- Exercise brief -
List, from the lines below, each one with "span" in it.

(Collected data entries)
:::
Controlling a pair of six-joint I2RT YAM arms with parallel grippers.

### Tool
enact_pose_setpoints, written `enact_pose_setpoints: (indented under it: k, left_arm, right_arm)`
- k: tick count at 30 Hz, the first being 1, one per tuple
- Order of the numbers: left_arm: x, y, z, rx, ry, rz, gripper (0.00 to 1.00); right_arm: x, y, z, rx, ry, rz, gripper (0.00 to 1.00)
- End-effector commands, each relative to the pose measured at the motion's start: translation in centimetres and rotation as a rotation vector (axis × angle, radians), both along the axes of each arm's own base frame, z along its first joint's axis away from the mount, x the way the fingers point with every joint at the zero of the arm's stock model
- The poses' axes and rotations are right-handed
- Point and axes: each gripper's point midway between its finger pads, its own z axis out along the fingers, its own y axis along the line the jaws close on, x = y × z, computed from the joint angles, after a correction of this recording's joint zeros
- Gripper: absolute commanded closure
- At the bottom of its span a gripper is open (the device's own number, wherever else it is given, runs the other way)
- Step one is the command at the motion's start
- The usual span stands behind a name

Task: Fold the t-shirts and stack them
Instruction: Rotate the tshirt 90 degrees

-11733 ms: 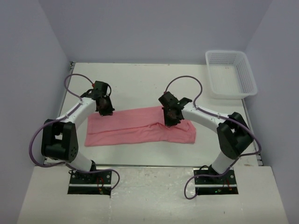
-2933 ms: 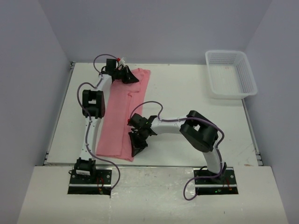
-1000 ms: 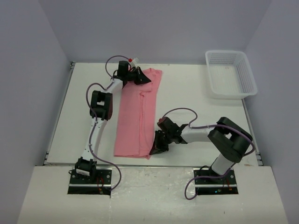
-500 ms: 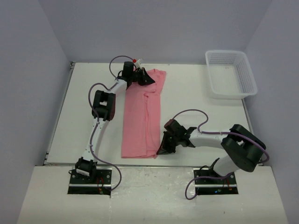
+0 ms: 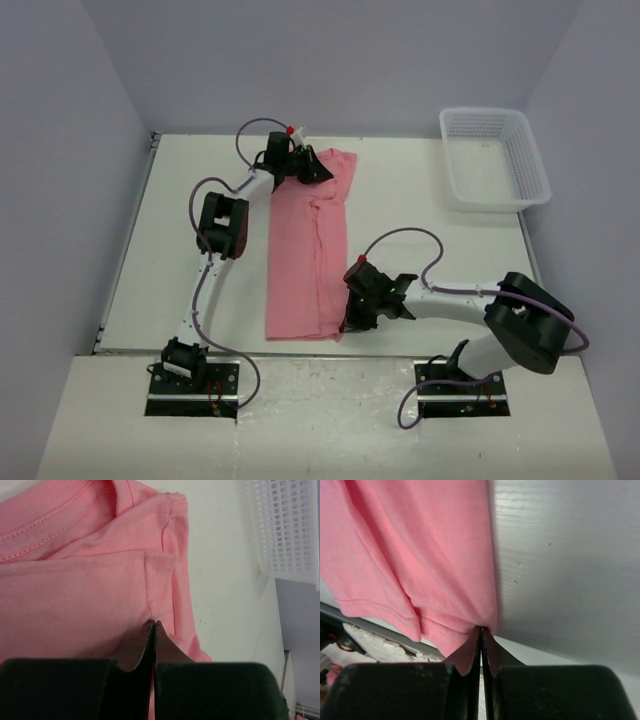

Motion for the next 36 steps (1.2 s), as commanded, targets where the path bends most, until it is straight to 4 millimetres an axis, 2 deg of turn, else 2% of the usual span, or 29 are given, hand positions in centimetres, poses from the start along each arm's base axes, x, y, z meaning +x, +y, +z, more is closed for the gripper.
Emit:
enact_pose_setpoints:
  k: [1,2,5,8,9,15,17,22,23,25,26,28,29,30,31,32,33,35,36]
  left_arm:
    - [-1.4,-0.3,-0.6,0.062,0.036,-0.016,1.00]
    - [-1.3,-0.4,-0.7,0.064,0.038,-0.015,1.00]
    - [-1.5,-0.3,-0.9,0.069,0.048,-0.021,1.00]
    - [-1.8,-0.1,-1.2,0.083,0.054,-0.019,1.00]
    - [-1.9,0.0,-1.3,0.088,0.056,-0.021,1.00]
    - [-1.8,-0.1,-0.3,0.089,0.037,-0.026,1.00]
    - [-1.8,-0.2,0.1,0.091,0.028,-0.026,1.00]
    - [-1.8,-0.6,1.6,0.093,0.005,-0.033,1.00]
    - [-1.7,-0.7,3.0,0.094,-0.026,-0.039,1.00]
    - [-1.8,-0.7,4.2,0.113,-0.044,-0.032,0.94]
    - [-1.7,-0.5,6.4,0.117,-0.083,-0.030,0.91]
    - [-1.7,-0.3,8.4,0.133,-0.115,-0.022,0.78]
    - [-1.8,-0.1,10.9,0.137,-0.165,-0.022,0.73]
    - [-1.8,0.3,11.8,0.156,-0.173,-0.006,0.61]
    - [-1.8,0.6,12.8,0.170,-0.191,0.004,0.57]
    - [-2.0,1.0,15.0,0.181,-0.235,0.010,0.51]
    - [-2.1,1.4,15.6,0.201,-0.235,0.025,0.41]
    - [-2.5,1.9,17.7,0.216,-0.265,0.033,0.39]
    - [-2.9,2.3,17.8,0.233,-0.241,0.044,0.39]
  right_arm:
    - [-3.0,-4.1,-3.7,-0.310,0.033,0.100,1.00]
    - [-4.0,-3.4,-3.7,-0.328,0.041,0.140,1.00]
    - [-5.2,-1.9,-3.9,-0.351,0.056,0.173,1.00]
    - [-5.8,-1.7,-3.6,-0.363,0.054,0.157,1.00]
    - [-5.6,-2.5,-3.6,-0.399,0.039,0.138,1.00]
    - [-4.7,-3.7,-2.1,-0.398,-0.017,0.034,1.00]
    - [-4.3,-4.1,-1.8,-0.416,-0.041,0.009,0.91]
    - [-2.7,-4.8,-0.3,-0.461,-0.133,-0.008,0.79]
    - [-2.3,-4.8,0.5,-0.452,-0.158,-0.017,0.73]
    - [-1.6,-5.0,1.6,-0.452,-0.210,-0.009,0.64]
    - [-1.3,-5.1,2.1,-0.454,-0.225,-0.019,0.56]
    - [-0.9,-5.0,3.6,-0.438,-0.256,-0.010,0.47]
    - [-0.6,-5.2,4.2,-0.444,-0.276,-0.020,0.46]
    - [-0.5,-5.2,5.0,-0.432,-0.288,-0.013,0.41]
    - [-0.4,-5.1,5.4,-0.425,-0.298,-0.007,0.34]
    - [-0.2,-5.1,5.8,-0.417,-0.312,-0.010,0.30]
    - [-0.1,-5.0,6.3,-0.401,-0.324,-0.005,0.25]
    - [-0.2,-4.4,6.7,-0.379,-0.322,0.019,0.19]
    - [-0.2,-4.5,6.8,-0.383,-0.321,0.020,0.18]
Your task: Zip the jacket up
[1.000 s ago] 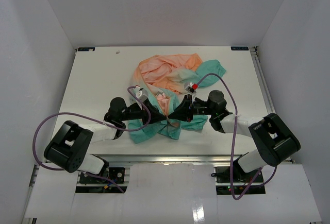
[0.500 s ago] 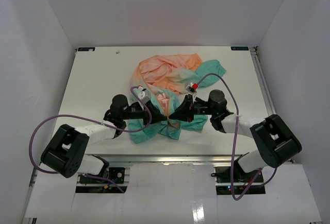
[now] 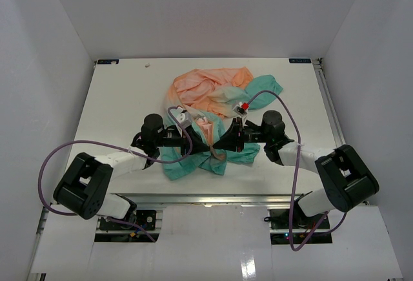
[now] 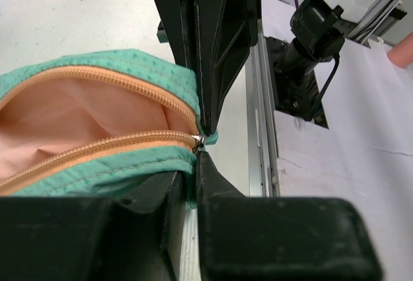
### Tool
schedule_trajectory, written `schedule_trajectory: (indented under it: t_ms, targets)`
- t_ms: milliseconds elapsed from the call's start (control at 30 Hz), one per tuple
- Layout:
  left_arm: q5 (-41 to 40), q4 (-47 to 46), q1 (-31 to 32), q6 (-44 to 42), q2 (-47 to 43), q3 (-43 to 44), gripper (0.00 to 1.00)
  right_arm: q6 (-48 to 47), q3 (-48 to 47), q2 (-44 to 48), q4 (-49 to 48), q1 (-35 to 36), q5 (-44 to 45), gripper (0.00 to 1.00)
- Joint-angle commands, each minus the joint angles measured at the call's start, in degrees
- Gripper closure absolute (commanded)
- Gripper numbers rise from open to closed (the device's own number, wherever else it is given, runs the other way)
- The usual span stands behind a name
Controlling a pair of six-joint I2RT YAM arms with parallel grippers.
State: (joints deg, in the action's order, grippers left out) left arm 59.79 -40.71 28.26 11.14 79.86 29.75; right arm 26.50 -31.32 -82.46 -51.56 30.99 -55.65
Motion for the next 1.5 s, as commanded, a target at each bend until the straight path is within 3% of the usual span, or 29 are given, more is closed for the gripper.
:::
- Exercise response -
- At the bottom of its span a gripper is open (the device's own number, wherever else it is given, runs the other way)
- The usual span stands behind a name
Motion for the next 36 steps (1.2 s), as commanded, targets where the path bends most, until it is straight to 4 millimetres an axis, 2 deg of turn, else 2% of the usual span, or 29 are given, hand positions in centimetres, poses from the start along each arm's base axes, x, y, z meaning +x, +y, +z, more is closed for the gripper.
- The usual span stands behind a name
Motion for the next 1.5 s, as commanded, a target at each bend until the straight path is within 3% of the usual span, or 29 are given, more is closed for the gripper.

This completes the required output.